>>>>

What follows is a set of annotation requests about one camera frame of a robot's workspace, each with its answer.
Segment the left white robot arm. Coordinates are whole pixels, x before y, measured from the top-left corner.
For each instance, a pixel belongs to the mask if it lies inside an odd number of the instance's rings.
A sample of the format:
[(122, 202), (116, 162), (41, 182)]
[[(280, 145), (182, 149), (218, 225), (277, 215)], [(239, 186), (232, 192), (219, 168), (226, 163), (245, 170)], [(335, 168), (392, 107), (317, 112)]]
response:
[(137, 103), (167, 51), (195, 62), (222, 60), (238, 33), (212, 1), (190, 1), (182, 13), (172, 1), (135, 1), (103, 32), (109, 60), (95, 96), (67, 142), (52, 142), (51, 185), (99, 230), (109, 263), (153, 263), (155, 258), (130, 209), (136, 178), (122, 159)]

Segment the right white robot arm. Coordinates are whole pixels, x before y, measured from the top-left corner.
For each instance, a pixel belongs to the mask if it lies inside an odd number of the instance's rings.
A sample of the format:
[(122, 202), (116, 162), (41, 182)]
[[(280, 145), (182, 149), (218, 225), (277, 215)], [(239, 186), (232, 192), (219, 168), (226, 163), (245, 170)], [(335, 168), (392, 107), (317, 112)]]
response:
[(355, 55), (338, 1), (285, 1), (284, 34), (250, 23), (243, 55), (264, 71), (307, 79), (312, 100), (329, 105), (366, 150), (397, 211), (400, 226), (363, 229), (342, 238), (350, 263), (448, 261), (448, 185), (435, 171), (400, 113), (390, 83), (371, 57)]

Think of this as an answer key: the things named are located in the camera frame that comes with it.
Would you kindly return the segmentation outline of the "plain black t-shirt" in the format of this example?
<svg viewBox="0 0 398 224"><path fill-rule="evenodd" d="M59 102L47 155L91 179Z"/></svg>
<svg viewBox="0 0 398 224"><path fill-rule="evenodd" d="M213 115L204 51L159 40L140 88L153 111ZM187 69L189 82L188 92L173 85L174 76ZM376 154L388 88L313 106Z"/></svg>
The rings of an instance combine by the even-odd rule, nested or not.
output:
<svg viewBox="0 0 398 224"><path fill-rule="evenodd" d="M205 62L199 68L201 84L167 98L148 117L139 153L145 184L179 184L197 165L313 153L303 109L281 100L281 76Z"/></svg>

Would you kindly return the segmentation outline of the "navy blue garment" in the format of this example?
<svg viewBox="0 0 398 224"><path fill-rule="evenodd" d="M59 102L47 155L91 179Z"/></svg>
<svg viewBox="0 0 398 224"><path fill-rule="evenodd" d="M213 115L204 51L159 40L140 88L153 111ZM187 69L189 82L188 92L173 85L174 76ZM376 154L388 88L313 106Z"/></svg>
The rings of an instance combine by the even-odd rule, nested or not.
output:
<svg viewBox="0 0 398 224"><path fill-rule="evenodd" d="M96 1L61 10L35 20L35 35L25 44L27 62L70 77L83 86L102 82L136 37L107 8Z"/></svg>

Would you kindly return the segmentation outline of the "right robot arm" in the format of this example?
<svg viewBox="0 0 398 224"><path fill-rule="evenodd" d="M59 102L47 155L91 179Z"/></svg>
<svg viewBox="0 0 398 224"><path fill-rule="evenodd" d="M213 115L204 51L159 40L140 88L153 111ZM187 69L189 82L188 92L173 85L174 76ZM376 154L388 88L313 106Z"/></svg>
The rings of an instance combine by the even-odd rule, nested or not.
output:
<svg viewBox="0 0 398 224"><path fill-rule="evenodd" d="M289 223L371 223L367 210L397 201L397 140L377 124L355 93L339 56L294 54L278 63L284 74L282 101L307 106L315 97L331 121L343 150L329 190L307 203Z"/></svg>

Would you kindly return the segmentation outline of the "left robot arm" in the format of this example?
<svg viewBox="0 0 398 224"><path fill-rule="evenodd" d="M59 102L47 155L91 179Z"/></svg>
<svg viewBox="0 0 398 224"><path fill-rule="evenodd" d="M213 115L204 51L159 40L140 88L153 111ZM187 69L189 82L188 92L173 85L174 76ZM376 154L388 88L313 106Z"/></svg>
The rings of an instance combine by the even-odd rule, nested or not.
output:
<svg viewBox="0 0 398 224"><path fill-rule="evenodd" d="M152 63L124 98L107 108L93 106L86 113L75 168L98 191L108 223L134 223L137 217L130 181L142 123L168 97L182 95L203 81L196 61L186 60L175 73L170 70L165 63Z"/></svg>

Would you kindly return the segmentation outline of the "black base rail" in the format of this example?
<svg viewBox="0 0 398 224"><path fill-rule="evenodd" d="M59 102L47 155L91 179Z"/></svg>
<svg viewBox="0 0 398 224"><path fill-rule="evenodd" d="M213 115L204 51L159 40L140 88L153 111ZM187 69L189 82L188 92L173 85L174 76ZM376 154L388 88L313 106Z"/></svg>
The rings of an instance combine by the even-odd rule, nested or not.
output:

<<<<

Task item: In how many lines of the records does the word "Coordinates" appear? Answer with the number only.

Written response: 2